**WORK REQUEST**
All lines from the one containing "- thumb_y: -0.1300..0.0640" through the last line below must be duplicated exactly, with nothing outside that span.

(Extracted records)
>>>

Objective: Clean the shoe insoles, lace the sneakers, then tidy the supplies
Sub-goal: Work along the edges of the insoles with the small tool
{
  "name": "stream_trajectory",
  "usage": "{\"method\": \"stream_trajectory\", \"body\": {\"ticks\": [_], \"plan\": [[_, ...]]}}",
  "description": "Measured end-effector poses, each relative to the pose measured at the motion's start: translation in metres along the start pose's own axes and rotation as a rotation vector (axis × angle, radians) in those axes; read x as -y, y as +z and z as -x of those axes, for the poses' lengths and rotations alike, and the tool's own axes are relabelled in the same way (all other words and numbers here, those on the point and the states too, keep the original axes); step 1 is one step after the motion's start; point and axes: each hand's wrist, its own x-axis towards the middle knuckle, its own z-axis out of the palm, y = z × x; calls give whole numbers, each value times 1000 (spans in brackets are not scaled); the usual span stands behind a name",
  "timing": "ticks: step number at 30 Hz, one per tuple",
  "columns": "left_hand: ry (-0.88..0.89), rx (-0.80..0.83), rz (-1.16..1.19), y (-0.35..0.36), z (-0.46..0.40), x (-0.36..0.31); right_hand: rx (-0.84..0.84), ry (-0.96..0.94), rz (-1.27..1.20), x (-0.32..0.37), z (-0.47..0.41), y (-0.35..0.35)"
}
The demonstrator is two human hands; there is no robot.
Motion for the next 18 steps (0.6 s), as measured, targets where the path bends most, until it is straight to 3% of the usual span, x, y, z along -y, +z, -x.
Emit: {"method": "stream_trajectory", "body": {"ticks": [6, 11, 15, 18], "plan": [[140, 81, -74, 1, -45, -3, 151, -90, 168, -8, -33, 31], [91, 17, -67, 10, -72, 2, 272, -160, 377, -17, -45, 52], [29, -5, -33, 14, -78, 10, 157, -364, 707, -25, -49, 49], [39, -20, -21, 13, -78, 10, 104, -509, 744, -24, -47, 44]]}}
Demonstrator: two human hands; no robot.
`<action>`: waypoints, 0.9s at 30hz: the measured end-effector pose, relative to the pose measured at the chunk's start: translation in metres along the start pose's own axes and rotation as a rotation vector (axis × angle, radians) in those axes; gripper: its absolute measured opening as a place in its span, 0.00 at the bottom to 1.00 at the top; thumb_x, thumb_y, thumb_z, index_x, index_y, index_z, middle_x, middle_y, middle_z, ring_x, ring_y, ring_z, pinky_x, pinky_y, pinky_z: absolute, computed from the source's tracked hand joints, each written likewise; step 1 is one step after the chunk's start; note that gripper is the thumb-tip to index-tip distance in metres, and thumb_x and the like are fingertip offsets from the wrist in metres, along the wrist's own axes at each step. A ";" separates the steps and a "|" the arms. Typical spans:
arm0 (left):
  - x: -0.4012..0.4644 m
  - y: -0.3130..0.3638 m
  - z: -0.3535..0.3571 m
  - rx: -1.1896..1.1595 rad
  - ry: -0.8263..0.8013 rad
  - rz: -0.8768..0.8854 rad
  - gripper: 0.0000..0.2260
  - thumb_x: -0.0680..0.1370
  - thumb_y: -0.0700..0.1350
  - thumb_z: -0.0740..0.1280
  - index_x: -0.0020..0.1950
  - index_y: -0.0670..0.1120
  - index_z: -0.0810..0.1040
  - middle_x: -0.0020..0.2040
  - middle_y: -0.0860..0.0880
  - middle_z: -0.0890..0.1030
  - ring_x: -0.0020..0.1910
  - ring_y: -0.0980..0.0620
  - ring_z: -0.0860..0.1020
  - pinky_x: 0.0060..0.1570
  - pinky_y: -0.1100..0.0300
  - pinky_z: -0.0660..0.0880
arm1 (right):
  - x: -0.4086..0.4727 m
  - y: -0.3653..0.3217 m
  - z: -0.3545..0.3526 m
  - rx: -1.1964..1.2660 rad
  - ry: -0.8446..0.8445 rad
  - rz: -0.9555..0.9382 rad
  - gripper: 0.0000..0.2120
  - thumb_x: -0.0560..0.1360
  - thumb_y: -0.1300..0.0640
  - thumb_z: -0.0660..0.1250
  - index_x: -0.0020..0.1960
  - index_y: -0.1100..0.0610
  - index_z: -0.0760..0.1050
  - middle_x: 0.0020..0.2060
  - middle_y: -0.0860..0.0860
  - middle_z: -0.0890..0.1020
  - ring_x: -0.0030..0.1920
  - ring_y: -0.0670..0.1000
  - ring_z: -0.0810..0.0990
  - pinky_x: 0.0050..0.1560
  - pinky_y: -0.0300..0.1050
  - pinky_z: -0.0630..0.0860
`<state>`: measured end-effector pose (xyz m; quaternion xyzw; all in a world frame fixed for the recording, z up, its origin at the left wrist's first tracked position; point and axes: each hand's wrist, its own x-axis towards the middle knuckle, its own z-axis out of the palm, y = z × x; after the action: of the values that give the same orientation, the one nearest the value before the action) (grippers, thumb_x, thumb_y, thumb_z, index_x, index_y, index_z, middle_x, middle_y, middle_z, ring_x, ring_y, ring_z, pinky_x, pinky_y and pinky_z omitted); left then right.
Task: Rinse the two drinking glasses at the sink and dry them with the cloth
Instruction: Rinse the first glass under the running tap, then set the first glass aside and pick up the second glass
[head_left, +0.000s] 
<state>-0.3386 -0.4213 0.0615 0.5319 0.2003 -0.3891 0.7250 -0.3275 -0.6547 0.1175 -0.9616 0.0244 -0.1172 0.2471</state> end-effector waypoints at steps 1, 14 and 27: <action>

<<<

**ANSWER AREA**
  - thumb_y: -0.1300..0.0640
  - thumb_z: -0.0660..0.1250
  - index_x: -0.0020..0.1960
  - index_y: -0.1100..0.0610
  - index_z: -0.0760..0.1050
  - middle_x: 0.0020..0.2060
  - middle_y: -0.0860..0.0860
  - middle_z: -0.0890..0.1020
  - ring_x: -0.0030..0.1920
  - ring_y: -0.0670..0.1000
  - ring_z: -0.0810..0.0990
  - pinky_x: 0.0050..0.1560
  - pinky_y: -0.0300..0.1050
  - pinky_z: -0.0630..0.0860
`<state>`: measured end-effector pose (xyz m; quaternion xyzw; all in a world frame fixed for the recording, z up, its origin at the left wrist's first tracked position; point and axes: each hand's wrist, its own x-axis towards the middle knuckle, its own z-axis out of the palm, y = z × x; after the action: of the values that give the same orientation, the one nearest the value before the action) (grippers, thumb_x, thumb_y, thumb_z, index_x, index_y, index_z, middle_x, middle_y, middle_z, ring_x, ring_y, ring_z, pinky_x, pinky_y and pinky_z omitted); left then right.
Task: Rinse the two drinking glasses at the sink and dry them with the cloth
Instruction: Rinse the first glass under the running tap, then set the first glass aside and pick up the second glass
[head_left, +0.000s] 
<state>-0.3386 -0.4213 0.0615 0.5319 0.2003 -0.3891 0.7250 -0.3275 -0.6547 0.1175 -0.9616 0.0244 -0.1172 0.2471</state> end-effector waypoints at steps 1, 14 and 27: <action>

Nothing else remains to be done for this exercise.